« Allah n’est pas obligé » – Ahmadou KOUROUMA

Allah n'est pas obligéBirahima, un gamin orphelin n’a pas d’autre choix, compte tenu de ses résultats scolaires, que devenir l’un de ces enfants soldats, qu’on habille avec un treillis beaucoup trop grand et à qui on donne une kalachnikov, pour faire la guerre. La guerre pour qui, pourquoi, contre qui? Pour des chefs de clans qui trahissent, uniquement préoccupés par des trafics, n’ayant aucune conscience de la valeur de la vie….

La guerre, le meurtre, racontés comme des banalités obligées de la vie d’enfants africains….une violence qui dérange notre petit confort mais bien réelle racontée par un gamin


Connaitre Ahmadou Kourouma


Extraits
  • « Et d’abord… et un… M’appelle Birahima. Suis p’tit nègre. Pas parce que suis black et gosse. Non! Mais suis p’tit nègre parce que je parle mal le français. C’é comme ça. Même si on est grand, même vieux, même arabe, chinois, blanc, russe, même américain; si on parle mal le français, on dit on parle p’tit nègre, on est p’tit nègre quand même. Ça, c’est la loi du français de tous les jours qui veut ça. 
    Et deux… Mon école n’est pas arrivée très loin; j’ai coupé cours élémentaire deux. J’ai quitté le banc parce que tout le monde a dit que l’école ne vaut plus rien, même pas le pet d’une vieille grand-mère. (C’est comme ça on dit en nègre noir africain indigène quand une chose ne vaut rien. On dit que ça vaut pas le pet d’une vieille grand-mère parce que le pet de la grand-mère foutue et malingre ne fait pas de bruit et ne sent pas très, très mauvais.) L’école ne vaut pas le pet de la grand-mère parce que, même avec la licence de l’université, on n’est pas fichu d’être infirmier ou instituteur dans une des républiques bananières corrompues de l’Afrique francophone. (République bananière signifie apparemment démocratique, en fait régie par des intérêts privés, la corruption.) Mais fréquenter jusqu’à cours élémentaire deux n’est pas forcément autonome et mirifique. On connaît un peu, mais pas assez; on ressemble à ce que les nègres noirs africains indigènes appellent une galette aux deux faces braisées. On n’est plus villageois, sauvages comme les autres noirs nègres africains indigènes: on entend et comprend les noirs civilisés et les toubabs sauf les Anglais comme les Américains noirs du Liberia. Mais on ignore géographie, grammaire, conjugaisons, divisions et rédaction; on n’est pas fichu de gagner l’argent facilement comme agent de l’Etat dans une république foutue et corrompue comme en Guinée, en Côte-d’Ivoire, etc., etc. »
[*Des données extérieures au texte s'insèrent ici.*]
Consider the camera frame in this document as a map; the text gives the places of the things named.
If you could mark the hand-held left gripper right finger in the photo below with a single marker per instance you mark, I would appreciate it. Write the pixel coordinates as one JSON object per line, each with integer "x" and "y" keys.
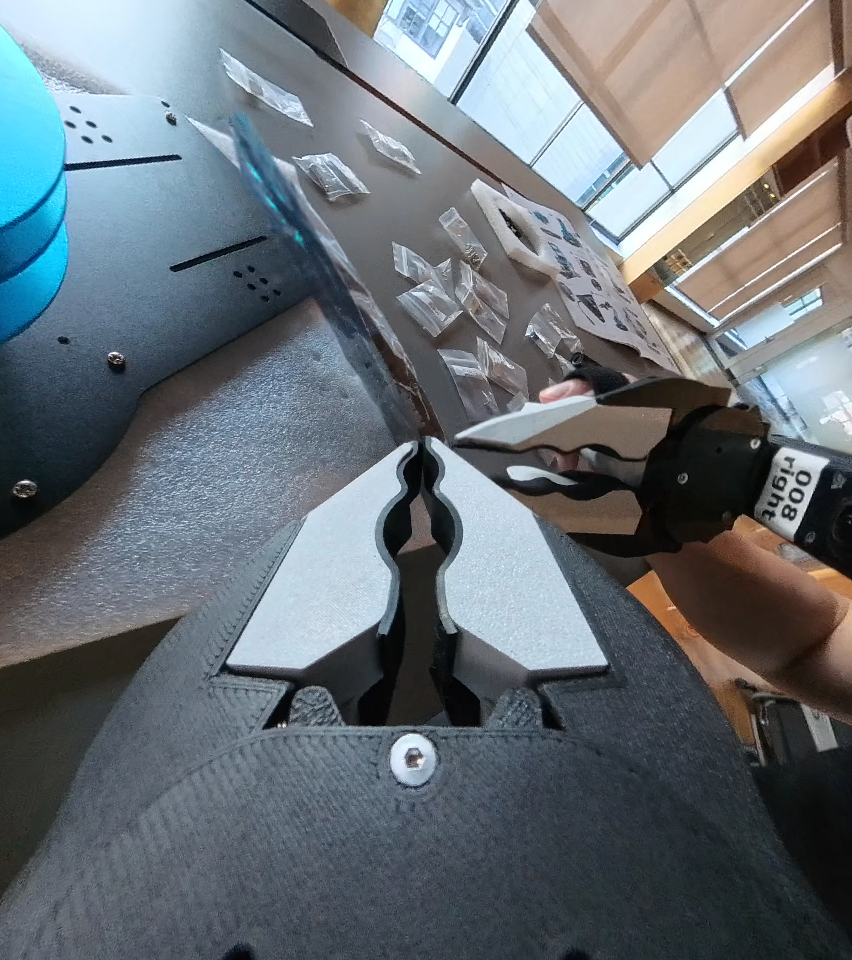
{"x": 523, "y": 600}

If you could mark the black metal base plate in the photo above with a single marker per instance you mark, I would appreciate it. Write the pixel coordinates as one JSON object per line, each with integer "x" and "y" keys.
{"x": 96, "y": 345}

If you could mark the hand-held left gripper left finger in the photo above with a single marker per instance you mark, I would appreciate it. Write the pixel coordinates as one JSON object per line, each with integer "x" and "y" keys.
{"x": 314, "y": 600}

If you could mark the person's right forearm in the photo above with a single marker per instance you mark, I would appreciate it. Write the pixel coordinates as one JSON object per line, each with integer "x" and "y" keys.
{"x": 771, "y": 615}

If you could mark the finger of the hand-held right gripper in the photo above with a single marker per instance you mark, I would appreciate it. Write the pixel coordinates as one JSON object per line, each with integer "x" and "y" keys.
{"x": 583, "y": 495}
{"x": 591, "y": 425}

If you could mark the white foam sheet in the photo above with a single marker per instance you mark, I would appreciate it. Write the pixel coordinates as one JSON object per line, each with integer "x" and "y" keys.
{"x": 171, "y": 510}

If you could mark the printed instruction sheet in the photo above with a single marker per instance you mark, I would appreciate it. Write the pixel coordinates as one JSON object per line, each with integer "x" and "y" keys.
{"x": 598, "y": 293}

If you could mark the silver plastic parts bag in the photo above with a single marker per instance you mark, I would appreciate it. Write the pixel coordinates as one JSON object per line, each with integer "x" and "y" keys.
{"x": 329, "y": 285}

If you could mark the person's right hand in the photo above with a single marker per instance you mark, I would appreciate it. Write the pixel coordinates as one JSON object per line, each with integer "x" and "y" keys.
{"x": 564, "y": 392}

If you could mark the large office windows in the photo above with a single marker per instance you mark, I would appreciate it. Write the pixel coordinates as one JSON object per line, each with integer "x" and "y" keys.
{"x": 621, "y": 120}

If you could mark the white foam tray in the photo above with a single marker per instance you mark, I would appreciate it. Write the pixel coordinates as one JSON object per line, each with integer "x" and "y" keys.
{"x": 516, "y": 228}

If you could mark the scattered small clear parts bags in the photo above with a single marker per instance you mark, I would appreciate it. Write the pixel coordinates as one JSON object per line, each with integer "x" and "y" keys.
{"x": 456, "y": 300}
  • « Grand-père était grand trafiquant d’or. Comme tout trafiquant riche, il achetait beaucoup de femmes, de chevaux, de vaches et de grands boubous amidonnés. Les femmes et les vaches ont produit beaucoup d’enfants. Pour loger les femmes, les enfants, les veaux, la famille, le bétail et l’or il achetait et construisait beaucoup de concessions. Grand-père avait des concessions dans tous les villages de baraquement où des aventuriers marchands d’or se défendaient » (P. 20)
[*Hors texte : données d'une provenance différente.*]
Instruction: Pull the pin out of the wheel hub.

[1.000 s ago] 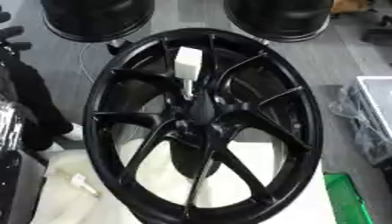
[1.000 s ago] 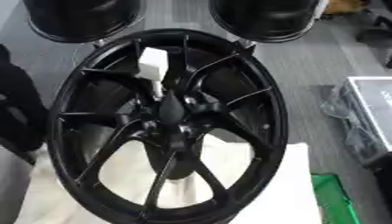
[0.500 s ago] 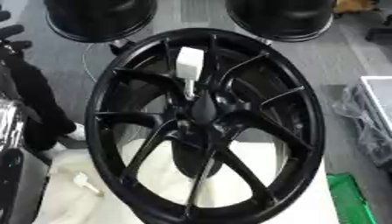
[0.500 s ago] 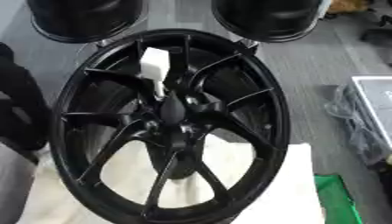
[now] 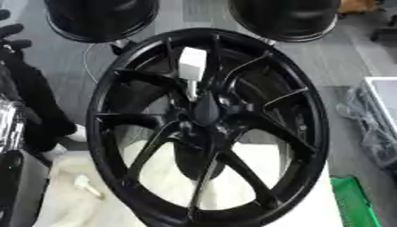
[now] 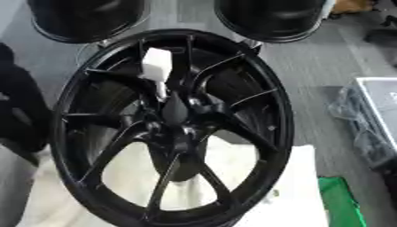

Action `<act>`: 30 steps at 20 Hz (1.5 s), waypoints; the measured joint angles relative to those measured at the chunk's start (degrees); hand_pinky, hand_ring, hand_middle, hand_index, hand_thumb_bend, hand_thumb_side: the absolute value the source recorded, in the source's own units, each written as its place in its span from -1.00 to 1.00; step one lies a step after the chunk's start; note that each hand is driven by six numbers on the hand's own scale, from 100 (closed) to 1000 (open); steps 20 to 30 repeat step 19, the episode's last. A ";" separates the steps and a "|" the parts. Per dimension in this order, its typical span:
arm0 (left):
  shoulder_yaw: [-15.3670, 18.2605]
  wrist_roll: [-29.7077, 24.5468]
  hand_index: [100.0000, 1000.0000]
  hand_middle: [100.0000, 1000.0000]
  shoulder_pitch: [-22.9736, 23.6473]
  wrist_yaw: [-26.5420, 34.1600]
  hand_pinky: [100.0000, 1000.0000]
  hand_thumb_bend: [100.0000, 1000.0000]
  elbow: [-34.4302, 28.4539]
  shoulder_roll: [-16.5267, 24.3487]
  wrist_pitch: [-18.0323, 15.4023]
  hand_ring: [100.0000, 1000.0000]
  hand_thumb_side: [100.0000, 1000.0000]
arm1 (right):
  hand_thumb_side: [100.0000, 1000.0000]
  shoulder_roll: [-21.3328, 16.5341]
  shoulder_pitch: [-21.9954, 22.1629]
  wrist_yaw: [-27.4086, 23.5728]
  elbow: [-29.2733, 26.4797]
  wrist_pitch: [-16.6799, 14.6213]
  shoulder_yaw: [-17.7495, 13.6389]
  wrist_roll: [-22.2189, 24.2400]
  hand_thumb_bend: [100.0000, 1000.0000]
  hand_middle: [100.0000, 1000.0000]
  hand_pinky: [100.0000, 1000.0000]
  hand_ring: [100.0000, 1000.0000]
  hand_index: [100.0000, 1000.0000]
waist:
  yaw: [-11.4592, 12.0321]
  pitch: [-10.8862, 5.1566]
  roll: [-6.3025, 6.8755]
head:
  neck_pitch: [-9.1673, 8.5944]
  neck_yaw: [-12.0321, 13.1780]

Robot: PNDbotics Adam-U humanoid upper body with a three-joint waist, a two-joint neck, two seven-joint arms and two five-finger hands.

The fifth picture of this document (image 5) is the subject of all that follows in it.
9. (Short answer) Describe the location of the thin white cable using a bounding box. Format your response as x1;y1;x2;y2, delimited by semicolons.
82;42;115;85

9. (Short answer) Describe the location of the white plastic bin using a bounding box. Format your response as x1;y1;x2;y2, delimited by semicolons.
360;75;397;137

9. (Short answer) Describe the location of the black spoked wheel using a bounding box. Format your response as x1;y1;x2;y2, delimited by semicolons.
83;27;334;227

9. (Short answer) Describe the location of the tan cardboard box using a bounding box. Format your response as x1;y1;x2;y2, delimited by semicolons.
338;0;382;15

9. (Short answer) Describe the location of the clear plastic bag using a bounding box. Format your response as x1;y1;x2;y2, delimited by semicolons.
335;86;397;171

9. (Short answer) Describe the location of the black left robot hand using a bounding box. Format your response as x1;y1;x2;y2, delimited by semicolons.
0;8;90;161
  • « Pour qu’un fonctionnaire soit bon pour le malade, le malade apportait un poulet au fonctionnaire » (P. 25)
  • « Il n’aurait jamais réussi à faire des enfants. Parce qu’ils ne connaissait pas la technique de mon père. Mon père n’avait pas eu le temps de lui apprendre la façon acrobatique de bien se recourber sur maman pour appliquer des enfants, vu que maman marchait sur les fesses avec en l’air la jambe droite pourrie par l’ulcère » (P. 31)
  • « Partout dans le monde une femme ne doit pas quitter le lit de son mari, même si le mari injurie, frappe et menace la femme. Elle a toujours tort. C’est ce qu’on appelle les droits de la femme. » (P. 34)
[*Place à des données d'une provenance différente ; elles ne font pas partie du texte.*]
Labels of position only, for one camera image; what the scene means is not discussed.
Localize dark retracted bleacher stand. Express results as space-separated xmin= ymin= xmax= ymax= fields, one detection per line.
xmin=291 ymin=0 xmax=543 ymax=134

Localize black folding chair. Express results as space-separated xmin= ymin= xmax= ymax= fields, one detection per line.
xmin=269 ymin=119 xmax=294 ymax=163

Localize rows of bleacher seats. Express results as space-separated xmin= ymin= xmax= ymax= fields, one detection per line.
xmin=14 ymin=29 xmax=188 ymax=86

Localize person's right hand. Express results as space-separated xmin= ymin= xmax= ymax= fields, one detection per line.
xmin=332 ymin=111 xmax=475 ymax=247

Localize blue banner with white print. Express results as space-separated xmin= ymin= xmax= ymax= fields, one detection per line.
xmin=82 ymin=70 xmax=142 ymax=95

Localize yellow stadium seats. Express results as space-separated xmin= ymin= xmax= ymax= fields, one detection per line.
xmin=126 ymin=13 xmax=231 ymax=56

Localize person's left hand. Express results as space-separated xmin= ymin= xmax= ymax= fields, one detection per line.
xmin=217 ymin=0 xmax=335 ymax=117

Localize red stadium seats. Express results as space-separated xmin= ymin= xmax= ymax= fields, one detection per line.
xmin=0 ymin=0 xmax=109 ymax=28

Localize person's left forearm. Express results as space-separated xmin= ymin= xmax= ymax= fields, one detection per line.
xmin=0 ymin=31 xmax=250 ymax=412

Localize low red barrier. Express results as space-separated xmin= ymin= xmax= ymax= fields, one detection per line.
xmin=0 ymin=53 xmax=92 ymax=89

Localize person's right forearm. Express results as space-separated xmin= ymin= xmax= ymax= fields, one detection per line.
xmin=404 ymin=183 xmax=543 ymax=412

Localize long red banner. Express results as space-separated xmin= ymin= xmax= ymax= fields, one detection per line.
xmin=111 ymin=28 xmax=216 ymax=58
  • « Dans toutes les guerres tribales et au Libéria, les enfants-soldats ne sont pas payés. Ils tuent les habitants et emportent tout ce qui est bon à prendre.  Ils massacrent les habitants et emportent tout ce qui est bon à garder.. Les soldats-enfants et les soldats, pour se nourrir et satisfaire leurs besoins naturels, vendent au prix cadeau tout ce qu’ils ont pris et ont gardé » (P. 53-54)
  • « Quand on dit qu’il y a une guerre tribale dans un pays, ça signifie que des bandits de grand chemin se sont partagé le pays. Ils se sont partagé la richesse; ils se sont partagés le territoire; ils se sont partagés les hommes. Ils se sont partagé tout et tout et le monde entier les laisse faire. Il y avait au Liberia quatre bandits de grand chemin: Doe, Taylor, Johnson, El Hadji Koroma et d’autres fretins de petits bandits. Les fretins bandits cherchaient à devenir grands.
  • « Ingérence humanitaire, c’est le droit qu’on donne à des Etats d’envoyer des soldats dans un autre Etat pour aller tuer des pauvres innocents chez eux, dans leur propre pays, dans leur propre village, dans leur propre case, sur leur propre natte. »
  • « Le Sierra Leone c’est le bordel, oui, le bordel au carré. On dit qu’un pays est le bordel au simple quand des bandits de grand chemin se partagent le pays comme au Liberia ; mais quand, en plus des bandits, des associations et des démocrates s’en mêlent, ça devient plus qu’au simple (…). C’est pourquoi on dit qu’en Sierra Leone règne plus que le bordel, règne le bordel au carré »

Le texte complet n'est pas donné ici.